ABOUT THIS EXERCISE.
Report how many lines in the records below hold "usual", with no other output.
[MATERIALS PROVIDED — start]
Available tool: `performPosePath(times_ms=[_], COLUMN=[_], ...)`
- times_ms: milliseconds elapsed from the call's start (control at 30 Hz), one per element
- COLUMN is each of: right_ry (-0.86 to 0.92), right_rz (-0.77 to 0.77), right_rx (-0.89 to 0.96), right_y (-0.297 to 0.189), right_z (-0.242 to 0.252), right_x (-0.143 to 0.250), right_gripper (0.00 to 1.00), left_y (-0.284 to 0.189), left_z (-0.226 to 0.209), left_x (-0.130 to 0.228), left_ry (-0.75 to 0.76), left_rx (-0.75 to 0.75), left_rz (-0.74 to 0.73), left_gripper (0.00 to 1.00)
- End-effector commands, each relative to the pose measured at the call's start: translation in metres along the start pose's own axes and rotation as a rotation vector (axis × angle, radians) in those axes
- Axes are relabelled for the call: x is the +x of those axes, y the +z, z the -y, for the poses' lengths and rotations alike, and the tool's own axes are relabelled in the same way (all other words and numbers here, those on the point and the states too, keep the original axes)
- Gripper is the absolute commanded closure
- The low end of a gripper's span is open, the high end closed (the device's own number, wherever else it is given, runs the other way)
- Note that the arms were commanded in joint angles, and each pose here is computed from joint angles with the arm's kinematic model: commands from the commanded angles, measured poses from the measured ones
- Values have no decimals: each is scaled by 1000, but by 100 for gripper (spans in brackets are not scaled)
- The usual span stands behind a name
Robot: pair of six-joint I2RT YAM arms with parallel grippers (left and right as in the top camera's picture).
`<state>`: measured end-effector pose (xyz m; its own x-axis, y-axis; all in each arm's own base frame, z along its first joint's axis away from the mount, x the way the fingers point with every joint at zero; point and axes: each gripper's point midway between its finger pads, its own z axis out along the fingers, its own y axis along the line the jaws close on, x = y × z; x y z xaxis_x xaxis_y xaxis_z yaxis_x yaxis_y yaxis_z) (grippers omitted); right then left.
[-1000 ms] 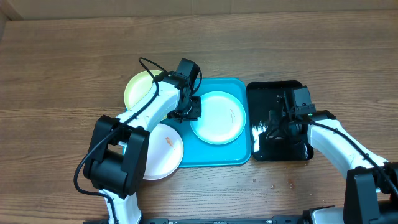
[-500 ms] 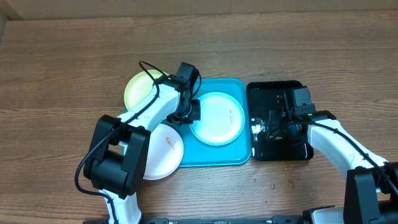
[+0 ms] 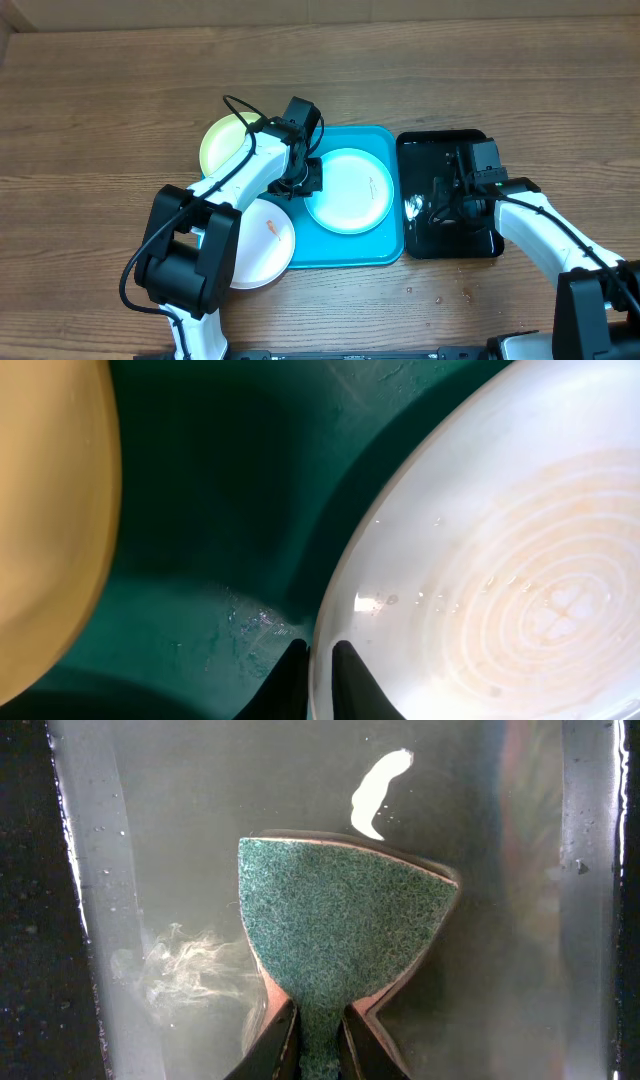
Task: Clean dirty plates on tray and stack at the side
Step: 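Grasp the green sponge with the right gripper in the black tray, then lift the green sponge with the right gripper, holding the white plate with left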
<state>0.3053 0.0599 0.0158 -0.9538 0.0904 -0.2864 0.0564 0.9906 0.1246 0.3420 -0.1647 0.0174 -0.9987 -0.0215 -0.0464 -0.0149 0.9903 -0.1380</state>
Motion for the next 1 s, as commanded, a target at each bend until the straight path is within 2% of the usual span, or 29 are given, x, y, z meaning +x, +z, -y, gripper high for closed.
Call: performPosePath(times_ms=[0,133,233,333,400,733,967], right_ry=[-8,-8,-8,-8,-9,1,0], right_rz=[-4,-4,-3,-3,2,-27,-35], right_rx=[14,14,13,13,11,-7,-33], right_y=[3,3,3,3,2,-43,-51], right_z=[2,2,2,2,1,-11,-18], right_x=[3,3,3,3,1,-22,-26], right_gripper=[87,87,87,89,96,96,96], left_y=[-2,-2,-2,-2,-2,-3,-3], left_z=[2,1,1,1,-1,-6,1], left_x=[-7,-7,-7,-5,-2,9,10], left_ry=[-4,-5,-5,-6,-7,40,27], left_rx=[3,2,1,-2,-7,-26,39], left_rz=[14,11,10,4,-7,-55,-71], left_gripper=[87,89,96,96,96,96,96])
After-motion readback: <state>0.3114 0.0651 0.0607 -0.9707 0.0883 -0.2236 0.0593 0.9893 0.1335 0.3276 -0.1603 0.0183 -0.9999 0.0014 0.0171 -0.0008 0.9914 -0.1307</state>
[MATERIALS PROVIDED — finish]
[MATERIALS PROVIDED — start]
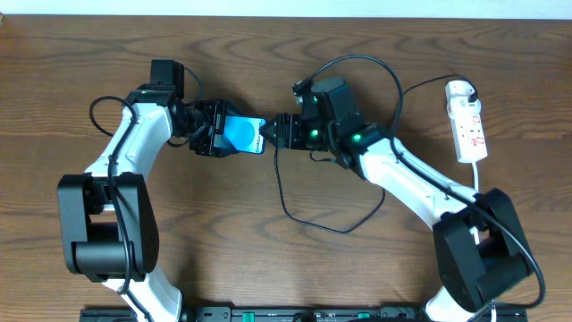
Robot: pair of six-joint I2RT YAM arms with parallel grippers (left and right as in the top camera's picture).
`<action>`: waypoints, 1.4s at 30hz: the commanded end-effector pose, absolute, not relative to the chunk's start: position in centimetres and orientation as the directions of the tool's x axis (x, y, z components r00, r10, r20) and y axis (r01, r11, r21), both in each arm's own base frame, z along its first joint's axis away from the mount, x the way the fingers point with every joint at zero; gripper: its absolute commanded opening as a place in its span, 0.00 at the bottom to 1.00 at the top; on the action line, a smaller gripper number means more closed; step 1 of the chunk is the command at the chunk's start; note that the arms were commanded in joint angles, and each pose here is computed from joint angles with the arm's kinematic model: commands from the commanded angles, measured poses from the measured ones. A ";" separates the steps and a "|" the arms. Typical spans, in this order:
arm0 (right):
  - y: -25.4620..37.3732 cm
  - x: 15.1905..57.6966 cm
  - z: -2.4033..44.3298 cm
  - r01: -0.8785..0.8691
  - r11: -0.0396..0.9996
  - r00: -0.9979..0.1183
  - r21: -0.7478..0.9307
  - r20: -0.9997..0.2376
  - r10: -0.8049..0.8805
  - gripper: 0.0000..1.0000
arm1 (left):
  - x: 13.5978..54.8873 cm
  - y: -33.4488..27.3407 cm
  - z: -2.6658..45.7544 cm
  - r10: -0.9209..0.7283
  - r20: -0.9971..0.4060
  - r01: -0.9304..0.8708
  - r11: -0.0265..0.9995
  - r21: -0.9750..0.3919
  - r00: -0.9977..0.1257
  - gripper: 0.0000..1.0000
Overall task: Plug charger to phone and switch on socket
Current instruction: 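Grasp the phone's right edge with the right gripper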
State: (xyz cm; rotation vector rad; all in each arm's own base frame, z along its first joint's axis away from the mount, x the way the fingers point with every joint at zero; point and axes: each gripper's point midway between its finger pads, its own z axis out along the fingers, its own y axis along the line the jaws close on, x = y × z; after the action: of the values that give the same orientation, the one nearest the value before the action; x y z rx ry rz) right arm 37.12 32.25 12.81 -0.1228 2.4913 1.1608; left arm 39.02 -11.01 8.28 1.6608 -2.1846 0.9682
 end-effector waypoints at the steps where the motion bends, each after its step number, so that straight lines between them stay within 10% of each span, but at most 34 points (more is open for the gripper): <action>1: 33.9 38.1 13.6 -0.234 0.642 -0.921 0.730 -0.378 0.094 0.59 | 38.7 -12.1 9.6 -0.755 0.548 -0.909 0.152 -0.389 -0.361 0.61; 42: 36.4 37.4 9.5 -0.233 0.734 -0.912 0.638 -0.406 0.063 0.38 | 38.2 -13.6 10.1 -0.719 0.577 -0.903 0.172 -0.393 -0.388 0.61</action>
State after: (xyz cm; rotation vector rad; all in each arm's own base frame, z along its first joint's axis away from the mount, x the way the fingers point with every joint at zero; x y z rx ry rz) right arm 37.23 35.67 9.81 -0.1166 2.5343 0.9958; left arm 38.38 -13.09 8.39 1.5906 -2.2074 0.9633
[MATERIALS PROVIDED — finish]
WRITTEN REPLY.
2